Which lines below contain "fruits"? Pull them out.

----------

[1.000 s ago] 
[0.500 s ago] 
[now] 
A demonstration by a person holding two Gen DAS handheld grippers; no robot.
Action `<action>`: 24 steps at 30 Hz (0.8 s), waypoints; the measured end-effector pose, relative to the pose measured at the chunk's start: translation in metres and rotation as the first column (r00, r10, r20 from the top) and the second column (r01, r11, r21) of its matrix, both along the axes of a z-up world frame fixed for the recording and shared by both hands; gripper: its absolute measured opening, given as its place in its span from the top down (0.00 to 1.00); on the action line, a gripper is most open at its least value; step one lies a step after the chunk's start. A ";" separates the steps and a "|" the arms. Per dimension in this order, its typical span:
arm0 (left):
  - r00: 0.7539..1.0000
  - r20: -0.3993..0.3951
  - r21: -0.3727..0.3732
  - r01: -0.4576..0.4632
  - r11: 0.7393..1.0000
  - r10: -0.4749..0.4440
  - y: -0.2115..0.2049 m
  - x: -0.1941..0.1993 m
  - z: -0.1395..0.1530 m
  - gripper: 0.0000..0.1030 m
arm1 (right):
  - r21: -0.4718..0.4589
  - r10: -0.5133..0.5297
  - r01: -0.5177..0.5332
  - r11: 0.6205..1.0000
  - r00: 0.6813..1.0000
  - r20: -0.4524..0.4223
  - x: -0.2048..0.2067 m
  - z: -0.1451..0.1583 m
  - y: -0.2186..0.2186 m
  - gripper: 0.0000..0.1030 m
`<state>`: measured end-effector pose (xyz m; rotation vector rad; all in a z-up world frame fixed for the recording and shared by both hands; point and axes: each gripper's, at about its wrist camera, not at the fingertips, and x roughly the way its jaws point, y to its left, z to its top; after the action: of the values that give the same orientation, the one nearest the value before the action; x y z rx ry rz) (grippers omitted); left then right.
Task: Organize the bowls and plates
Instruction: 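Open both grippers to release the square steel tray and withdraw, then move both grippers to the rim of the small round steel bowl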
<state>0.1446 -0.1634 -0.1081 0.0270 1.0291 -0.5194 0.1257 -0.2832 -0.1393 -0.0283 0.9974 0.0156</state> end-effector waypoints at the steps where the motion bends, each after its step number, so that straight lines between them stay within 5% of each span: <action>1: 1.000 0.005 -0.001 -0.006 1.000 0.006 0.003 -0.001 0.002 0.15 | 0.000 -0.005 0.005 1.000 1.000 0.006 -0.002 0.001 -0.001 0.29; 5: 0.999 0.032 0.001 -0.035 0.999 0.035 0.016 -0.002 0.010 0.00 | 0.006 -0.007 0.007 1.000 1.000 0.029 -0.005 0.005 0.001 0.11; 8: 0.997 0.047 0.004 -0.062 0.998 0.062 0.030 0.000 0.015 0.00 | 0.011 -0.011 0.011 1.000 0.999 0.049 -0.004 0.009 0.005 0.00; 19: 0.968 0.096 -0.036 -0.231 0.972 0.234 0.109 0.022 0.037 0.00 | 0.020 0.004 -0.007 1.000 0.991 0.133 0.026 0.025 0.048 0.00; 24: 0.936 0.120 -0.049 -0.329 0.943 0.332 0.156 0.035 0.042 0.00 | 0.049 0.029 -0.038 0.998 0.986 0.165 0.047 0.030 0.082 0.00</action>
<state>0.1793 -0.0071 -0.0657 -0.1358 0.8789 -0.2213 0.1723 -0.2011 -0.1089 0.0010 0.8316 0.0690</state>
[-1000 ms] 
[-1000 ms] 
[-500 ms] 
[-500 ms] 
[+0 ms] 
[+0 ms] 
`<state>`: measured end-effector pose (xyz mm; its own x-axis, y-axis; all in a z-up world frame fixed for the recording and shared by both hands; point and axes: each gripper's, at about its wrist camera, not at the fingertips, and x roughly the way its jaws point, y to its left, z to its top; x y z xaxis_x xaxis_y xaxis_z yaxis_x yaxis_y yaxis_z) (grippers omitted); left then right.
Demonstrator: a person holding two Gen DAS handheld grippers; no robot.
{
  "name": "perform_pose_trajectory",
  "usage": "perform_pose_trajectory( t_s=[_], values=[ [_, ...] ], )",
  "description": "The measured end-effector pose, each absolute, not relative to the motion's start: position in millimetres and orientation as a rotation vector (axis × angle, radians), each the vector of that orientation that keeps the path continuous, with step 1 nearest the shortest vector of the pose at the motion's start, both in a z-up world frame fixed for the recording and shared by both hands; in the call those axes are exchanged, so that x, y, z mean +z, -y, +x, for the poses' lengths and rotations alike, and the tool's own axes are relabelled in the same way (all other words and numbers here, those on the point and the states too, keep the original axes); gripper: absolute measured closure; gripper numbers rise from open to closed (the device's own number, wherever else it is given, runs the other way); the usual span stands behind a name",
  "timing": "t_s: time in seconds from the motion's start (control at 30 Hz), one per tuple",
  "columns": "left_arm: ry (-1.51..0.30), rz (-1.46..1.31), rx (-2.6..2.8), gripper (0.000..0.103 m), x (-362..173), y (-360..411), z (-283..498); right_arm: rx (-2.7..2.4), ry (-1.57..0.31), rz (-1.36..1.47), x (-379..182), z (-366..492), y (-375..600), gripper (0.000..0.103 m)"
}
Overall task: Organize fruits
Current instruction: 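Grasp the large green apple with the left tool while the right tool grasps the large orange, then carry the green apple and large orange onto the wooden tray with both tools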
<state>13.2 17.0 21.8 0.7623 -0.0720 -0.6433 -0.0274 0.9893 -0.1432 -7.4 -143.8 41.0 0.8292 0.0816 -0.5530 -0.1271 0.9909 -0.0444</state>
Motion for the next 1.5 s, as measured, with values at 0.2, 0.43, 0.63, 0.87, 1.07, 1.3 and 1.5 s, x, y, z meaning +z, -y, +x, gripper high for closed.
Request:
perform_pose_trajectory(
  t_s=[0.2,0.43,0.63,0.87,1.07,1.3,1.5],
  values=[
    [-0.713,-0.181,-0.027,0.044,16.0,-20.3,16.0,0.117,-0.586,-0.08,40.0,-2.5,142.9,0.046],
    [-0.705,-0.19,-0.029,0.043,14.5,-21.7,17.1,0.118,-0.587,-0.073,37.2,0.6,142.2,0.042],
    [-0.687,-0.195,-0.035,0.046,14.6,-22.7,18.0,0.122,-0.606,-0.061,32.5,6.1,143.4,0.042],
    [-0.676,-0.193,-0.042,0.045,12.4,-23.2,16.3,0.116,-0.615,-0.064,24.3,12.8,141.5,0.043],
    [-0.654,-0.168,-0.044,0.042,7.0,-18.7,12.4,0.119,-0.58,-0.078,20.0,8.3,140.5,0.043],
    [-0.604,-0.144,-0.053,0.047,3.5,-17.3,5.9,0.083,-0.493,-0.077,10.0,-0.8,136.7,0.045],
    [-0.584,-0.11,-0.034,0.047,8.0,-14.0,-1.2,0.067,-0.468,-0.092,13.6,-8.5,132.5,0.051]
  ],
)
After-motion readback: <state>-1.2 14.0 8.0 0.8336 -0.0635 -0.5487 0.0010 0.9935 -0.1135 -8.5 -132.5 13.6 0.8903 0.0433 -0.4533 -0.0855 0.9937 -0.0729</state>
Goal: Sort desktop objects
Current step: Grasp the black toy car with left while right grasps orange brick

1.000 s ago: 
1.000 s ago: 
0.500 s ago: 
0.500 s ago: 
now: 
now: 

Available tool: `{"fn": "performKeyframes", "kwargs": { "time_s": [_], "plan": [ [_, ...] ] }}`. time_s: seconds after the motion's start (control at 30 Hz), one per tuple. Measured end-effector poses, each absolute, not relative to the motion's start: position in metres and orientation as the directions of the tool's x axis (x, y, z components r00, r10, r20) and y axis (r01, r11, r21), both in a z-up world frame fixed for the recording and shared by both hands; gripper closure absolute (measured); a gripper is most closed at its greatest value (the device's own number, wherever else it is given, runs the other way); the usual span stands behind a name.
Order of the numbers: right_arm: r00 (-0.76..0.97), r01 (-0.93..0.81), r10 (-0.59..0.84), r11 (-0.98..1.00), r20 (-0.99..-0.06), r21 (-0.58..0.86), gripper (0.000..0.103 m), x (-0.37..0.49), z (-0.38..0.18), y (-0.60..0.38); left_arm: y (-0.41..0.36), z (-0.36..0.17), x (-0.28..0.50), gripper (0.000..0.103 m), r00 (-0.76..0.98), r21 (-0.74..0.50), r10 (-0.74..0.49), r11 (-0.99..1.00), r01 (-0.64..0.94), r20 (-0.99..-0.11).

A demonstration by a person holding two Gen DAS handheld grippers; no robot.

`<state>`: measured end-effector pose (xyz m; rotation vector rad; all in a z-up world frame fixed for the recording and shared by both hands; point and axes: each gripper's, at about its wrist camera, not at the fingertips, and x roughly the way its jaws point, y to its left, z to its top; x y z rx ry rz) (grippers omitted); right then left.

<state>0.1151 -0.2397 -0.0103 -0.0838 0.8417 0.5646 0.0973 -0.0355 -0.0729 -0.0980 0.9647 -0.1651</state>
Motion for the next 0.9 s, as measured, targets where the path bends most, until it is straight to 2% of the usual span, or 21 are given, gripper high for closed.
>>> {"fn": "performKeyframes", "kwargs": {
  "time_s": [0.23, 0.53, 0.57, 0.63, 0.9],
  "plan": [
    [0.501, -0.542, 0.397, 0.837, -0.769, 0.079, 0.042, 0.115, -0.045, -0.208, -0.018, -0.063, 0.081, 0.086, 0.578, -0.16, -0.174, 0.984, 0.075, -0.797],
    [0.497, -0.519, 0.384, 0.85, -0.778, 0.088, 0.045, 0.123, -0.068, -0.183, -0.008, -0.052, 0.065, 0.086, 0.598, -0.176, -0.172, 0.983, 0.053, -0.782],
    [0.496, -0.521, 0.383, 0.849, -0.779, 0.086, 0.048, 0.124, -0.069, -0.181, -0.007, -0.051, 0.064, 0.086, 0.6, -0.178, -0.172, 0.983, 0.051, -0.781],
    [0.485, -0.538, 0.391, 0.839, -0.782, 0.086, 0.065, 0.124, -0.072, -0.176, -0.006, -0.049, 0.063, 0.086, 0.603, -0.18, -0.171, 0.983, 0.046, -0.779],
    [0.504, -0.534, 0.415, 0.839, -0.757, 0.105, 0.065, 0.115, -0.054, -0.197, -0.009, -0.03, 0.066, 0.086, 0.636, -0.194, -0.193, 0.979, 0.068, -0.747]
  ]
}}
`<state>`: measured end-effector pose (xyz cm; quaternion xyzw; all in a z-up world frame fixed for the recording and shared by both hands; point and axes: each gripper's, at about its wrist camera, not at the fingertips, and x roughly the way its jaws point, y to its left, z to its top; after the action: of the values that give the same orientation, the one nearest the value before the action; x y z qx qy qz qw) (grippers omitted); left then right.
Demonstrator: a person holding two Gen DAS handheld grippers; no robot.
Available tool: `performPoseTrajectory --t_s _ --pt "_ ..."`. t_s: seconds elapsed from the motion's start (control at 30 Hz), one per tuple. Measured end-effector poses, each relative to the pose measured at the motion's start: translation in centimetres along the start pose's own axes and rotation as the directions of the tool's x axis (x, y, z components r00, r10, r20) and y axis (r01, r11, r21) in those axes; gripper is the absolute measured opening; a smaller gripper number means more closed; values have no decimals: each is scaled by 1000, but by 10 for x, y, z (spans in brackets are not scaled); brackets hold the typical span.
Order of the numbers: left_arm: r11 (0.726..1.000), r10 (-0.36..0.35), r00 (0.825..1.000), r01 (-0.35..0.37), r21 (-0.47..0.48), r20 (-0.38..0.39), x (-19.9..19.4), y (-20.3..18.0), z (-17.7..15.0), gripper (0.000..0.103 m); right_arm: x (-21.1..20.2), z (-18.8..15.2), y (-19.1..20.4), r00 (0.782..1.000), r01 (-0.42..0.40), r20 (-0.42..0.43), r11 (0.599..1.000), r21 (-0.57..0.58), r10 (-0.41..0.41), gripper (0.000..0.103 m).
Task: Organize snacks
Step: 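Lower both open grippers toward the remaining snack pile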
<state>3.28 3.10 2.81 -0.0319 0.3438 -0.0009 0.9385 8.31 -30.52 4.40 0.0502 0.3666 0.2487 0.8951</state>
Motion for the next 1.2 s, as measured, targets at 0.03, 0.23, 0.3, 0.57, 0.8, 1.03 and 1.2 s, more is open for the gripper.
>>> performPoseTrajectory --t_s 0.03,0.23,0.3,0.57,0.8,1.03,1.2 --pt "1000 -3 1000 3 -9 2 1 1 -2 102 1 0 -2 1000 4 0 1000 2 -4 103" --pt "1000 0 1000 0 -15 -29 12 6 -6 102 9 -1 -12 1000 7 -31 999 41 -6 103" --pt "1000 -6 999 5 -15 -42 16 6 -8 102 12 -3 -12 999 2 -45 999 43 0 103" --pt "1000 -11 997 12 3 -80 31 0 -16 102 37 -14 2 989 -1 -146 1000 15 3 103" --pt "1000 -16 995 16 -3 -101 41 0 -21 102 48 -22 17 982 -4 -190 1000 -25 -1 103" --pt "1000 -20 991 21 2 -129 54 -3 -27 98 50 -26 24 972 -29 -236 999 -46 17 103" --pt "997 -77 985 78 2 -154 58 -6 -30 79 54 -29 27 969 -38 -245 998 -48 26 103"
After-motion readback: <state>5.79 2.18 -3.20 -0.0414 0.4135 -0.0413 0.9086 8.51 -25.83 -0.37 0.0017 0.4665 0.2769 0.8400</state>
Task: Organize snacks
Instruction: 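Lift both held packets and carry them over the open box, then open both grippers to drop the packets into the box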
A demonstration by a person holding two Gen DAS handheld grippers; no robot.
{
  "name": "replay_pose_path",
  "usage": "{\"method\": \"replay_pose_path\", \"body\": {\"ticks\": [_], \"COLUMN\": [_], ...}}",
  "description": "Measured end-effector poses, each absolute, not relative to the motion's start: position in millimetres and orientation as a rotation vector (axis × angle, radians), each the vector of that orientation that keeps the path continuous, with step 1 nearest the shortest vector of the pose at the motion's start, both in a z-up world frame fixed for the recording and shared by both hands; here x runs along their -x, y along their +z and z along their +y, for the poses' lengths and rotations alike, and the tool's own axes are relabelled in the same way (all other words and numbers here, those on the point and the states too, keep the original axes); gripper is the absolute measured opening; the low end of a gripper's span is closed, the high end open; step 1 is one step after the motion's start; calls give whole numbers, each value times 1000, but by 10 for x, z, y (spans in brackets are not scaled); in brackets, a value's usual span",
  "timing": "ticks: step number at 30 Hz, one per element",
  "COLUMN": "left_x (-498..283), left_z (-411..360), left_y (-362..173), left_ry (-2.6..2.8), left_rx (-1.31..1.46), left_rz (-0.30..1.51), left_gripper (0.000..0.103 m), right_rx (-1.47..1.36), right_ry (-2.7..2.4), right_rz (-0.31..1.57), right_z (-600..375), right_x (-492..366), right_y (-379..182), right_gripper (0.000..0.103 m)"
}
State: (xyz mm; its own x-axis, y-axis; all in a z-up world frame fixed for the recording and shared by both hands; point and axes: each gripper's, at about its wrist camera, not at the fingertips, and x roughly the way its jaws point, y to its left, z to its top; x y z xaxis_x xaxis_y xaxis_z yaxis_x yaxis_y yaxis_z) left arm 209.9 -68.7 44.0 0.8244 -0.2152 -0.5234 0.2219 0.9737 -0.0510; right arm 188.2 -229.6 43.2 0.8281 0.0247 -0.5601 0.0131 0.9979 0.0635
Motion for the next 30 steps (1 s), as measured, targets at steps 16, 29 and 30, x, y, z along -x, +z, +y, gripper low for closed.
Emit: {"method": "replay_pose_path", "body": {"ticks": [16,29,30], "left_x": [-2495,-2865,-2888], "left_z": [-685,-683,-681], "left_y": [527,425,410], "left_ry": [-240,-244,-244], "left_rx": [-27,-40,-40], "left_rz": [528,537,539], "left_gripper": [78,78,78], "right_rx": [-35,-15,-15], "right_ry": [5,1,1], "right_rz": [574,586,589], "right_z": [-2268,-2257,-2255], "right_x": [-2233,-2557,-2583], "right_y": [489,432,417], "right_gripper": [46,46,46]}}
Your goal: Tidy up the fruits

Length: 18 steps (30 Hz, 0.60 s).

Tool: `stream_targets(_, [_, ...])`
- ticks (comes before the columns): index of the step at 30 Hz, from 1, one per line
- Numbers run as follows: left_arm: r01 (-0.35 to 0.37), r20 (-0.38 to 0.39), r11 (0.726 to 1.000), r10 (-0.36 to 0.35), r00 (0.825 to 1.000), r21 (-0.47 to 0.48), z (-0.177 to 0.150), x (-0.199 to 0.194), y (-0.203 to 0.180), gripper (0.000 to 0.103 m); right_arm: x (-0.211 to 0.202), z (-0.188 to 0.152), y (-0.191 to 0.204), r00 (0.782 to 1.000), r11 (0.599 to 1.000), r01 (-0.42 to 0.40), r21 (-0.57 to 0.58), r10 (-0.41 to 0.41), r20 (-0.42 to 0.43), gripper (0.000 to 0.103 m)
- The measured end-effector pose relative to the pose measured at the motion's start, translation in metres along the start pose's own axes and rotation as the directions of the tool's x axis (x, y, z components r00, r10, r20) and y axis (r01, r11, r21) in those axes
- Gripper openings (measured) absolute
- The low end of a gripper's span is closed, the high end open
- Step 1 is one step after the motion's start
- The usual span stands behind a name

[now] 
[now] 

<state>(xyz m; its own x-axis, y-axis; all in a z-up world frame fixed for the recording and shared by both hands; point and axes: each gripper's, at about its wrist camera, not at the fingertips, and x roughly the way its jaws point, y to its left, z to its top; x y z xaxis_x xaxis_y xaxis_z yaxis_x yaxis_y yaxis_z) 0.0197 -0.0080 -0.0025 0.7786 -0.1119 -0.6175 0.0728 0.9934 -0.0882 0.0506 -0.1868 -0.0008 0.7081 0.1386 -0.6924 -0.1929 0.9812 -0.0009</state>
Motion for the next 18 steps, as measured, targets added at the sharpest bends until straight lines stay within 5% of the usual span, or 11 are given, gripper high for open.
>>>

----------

> [Completed exercise]:
Overall task: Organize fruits
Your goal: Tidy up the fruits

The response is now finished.